Assigned task: There is one span to output from the data below: the lines starting at the line with "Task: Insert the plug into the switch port" and ending at the line with "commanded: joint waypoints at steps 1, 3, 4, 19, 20". Output it exactly, ends included, nothing more.

Dataset entries:
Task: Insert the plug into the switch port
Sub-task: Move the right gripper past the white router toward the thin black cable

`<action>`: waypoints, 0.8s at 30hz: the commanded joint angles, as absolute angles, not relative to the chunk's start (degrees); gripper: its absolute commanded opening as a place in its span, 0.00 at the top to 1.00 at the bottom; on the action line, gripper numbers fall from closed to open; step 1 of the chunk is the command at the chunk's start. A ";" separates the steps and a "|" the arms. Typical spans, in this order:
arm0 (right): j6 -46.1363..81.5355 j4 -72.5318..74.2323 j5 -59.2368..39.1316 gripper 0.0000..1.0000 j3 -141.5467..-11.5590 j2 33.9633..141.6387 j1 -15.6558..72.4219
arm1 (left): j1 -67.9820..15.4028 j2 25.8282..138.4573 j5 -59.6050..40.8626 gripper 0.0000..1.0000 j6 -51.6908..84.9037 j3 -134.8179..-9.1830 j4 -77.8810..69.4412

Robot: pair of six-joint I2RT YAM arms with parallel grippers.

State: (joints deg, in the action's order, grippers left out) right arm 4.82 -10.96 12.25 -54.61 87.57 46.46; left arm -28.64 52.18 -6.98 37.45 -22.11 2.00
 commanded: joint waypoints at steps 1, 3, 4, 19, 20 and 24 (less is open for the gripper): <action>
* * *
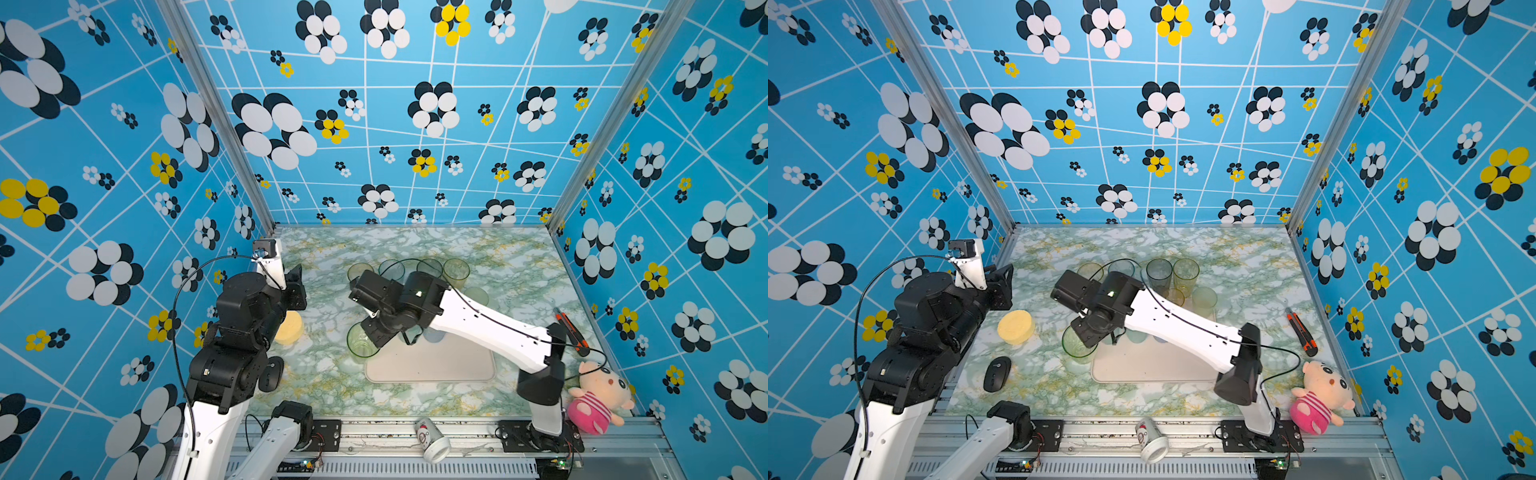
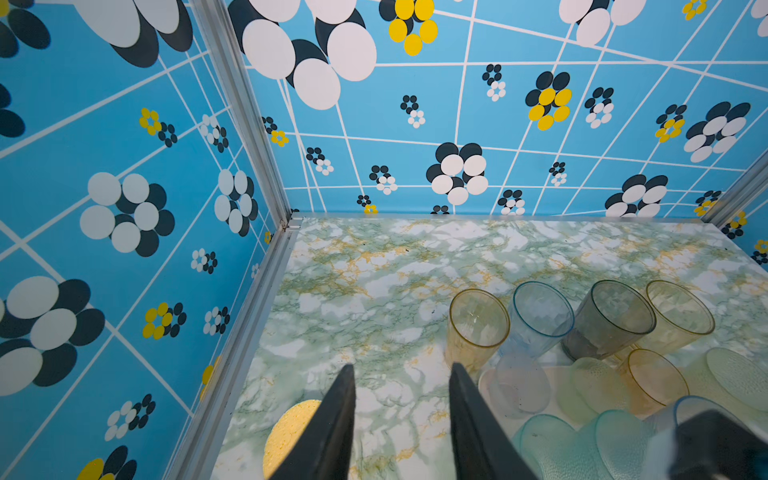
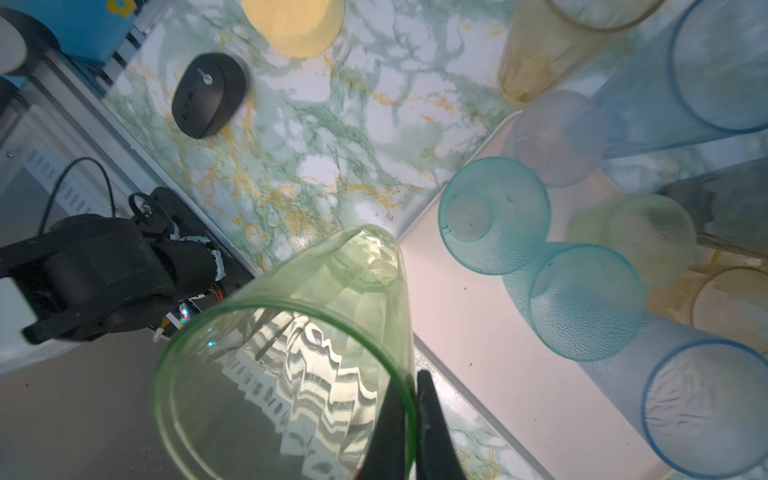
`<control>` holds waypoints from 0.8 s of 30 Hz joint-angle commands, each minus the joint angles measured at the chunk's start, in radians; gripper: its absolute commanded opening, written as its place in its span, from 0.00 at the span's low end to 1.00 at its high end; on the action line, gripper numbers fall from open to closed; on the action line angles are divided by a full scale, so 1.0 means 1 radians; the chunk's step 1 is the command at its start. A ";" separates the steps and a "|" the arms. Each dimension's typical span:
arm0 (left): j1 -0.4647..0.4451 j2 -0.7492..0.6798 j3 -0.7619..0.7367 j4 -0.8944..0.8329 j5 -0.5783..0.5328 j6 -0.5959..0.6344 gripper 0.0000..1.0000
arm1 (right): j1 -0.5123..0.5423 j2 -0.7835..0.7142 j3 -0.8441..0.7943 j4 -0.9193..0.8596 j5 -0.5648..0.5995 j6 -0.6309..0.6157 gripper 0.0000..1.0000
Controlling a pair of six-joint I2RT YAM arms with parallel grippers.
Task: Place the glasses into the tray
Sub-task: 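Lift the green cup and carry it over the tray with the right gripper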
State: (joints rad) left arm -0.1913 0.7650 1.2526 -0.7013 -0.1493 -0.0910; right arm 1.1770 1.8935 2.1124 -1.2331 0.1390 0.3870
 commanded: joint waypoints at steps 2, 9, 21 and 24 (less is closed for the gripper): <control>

Exercise solution:
Task: Insert the plug into the switch port
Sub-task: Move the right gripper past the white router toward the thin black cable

`<action>`: waypoints, 0.8s at 30hz: the commanded joint angles, as absolute angles, not relative to the chunk's start (degrees); gripper: its absolute commanded opening as a place in its span, 0.00 at the top to 1.00 at the bottom; on the action line, gripper numbers fall from closed to open; step 1 of the chunk is the command at the chunk's start. A ";" separates the steps and a "|" the arms. Typical spans, in this order:
arm0 (right): j6 -46.1363..81.5355 j4 -72.5318..74.2323 j5 -59.2368..39.1316 gripper 0.0000..1.0000 j3 -141.5467..-11.5590 j2 33.9633..141.6387 j1 -15.6558..72.4219
arm1 (left): j1 -67.9820..15.4028 j2 25.8282..138.4573 j5 -59.6050..40.8626 gripper 0.0000..1.0000 j6 -51.6908..84.9037 j3 -134.8179..-9.1830 j4 -77.8810..69.4412

Robot: pair of six-joint I2RT YAM arms with parallel grippers.

State: (joints deg, in the action's order, grippers left out) right arm 4.82 -10.96 12.25 -54.61 87.57 46.46; left arm -28.64 52.18 -6.98 37.45 -22.11 2.00
 commanded: joint waypoints at steps 1, 3, 4, 19, 20 and 24 (less is open for the gripper): <action>

This exercise requires no further response.